Most of these are amusing in their own way. Only a couple of them are really irritating, and even then it depends on the person doing the asking. It’s easy to distinguish between someone asking an innocent question and THAT PERSON we’ve all encountered, who’s hoping to hitch his wagon to yours so you can pull them to some “Writer’s Promised Land” that people seem to think is out there over the horizon somewhere.
Looking over the list, my first thought was that there are a lot more things people say to writers that didn’t seem to make the cut here, but maybe the person who compiled the list was trying to keep things simple, and perhaps even family friendly. For example, there’s no mention of the classic, “Want to write for me? I can’t pay you, but....” I figure that one’s missing because the list is aimed more at things said by people who aren’t writers, or who have no connection to the writing or publishing realms. Fair enough. With that in mind, let’s see what we’ve got:
1. “So, you’re still writing your little book/poems/etc.?”
I’m sorry, did you say something? I was pondering the death of a character in this next scene I’m writing. Come to think of it, the character looks a lot like you, all of a sudden....
2. “Must be nice not having a real job.”
A “real job?” As in, “soul-sucking hell I tolerate in order to pay the bills and I’m miserable all the time while I’m overworked, underpaid, and constantly threatened with being laid off because the shareholders need another hundredth of a percentage point on their stock shares in order to be appeased for one more quarter?” If that’s what you mean, then no, I no longer have a “real job.” I gave it up so that I could do this all the time, and now I’m happier than I’ve been in ten years. Look at my face. This is the face of a dude who’s happy.

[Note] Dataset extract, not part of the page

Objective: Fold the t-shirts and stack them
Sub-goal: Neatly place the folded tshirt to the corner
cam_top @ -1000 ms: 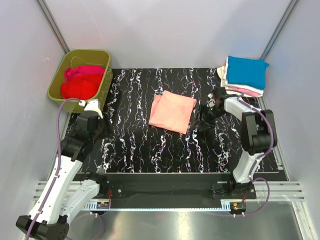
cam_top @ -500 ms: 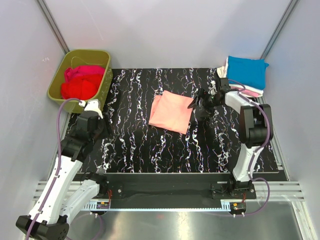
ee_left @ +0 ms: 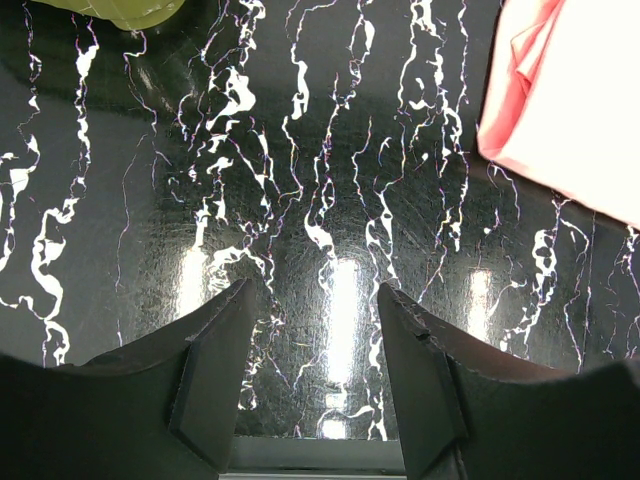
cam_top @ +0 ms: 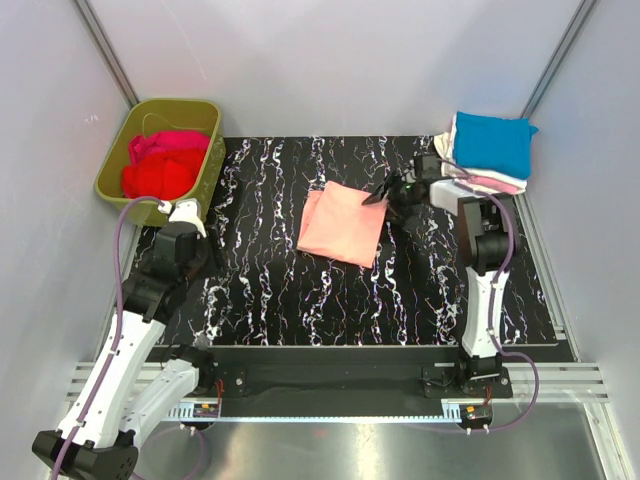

3. “Writing doesn’t sound too difficult.”
Neither does what you do for a living. Where do I apply?
4. “I always thought I’d write a book after I retire, once I have some time to kill.”
Actually, you don’t kill time. Time kills you. This process varies in speed and intensity from person to person, particularly for people with “real jobs.” Your mileage may vary.
5. “Wait a second: creative writing degrees are a real thing?”
To be honest, I can’t really speak to this one with any authority, as I don’t have a writing degree of any sort. However, yes, they are a real thing, and I suspect that like many if not most degrees, they offer nothing of actual value even if you manage to land a “real job.”
6. “Have you been published yet?”
Here. Let me Google that for you.
7. “Can I be a character in one of your stories?”
Absolutely. I’m always looking for a name to give to a relatively minor character who needs to suffer a horrible, agonizing death in order to advance the plot, just after my main character sleeps with your spouse or partner because your namesake is an inconsiderate and inept lover.
8. “So, I have this great idea I think you should be using in your book....”
If it involves the horrible, agonizing death of a character I name after you, I’m all ears.
9. “Aren’t writers just professional liars? They tell stories for a living, after all.”
Stories. Alibis. Let’s not get too caught up in the jargon.
10. “You’re writing a book? Tell me everything.”
Now this one I like. Most writers—at least the ones I know—actually do like talking to people. I certainly enjoy engaging a reader (or group of readers), and if you give me the opening, I might very well tell you everything about the story I’m writing. For one thing, it gives me a chance to interact with other humans, rather than just arguing with the voices in my head.
Okay, writers of every sort: What questions to you field on a regular or even frequent basis that make you cringe?